Boaz on the Nobelists and Regulation

by Don Boudreaux on October 14, 2009

in Economics, Myths and Fallacies, Regulation

The Cato Institute’s David Boaz challenges the New York Times‘s mistaken take on this year’s Nobel Prize winners in economics — and, in the process, Boaz does a nice job of putting to rest a juvenile understanding of “regulation.”

Comments

{ 2 comments }

Anonymous October 14, 2009 at 7:19 pm

That was a weird article.

Boaz is trumping up the New York Times article and then disputing it. The Times didn’t “spin” anything – I thought their article was fine.

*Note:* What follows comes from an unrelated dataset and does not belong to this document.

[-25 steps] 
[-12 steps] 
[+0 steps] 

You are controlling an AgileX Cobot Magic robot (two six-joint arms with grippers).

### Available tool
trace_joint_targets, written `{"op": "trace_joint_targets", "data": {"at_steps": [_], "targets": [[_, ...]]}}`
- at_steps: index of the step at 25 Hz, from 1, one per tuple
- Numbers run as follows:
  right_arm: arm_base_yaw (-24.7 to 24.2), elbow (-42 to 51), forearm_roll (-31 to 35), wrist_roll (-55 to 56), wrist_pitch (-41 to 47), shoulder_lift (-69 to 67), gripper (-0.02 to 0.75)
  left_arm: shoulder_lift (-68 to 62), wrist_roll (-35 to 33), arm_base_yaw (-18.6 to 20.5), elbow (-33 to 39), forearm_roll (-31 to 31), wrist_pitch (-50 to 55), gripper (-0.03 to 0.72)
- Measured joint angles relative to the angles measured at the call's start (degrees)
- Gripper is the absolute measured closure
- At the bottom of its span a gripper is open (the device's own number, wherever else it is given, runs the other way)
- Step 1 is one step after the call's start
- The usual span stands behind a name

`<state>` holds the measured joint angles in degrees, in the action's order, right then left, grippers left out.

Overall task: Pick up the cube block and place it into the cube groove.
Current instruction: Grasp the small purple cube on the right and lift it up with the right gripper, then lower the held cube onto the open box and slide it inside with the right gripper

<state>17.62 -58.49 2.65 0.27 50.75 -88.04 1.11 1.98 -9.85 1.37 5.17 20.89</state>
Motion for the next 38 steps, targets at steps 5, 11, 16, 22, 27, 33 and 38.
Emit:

Re: “Neither Ms. Ostrom nor Mr. Williamson has argued against regulation.”

True.

RE: “Quite the contrary, their work found that people in business adopt for themselves numerous forms of regulation and rules of behavior — called “governance” in economic jargon — doing so independently of government or without being told to do so by corporate bosses.”

Also true.

There are many forms of “regulation”. Ostrom and Williamson both are cautious of government regulation, but as the Times states neither argued against regulation and in fact argued in favor of an emergent self-regulation. Nobody is accusing “anti-regulation folks” of anything, as Boaz suggests. In fact nobody is even talking about “anti-regulation folks” at this point in time – they’re congratulating Ostrom and Williamson, who have researched an entirely different set of issues.

kebko October 14, 2009 at 10:16 pm

Daniel, Boaz’s point is clear & valid. Did you read his article? His point is that if you define regulation the way you are here, then no reasonable person is against it.

That being said, I’ve often thought that markets should be more commonly referred to as regulatory systems. The problem is that they regulate so well that their regulatory effects are taken for granted. When we interact with markets, the changes we encounter are so reasonable, we think, “Well, of course that’s the way it should be done. That’s not some special mechanism, that’s just common sense.”, not accounting for the fact that with non-emergent regulatory systems, non-reasonable demands inevitably collect one upon another.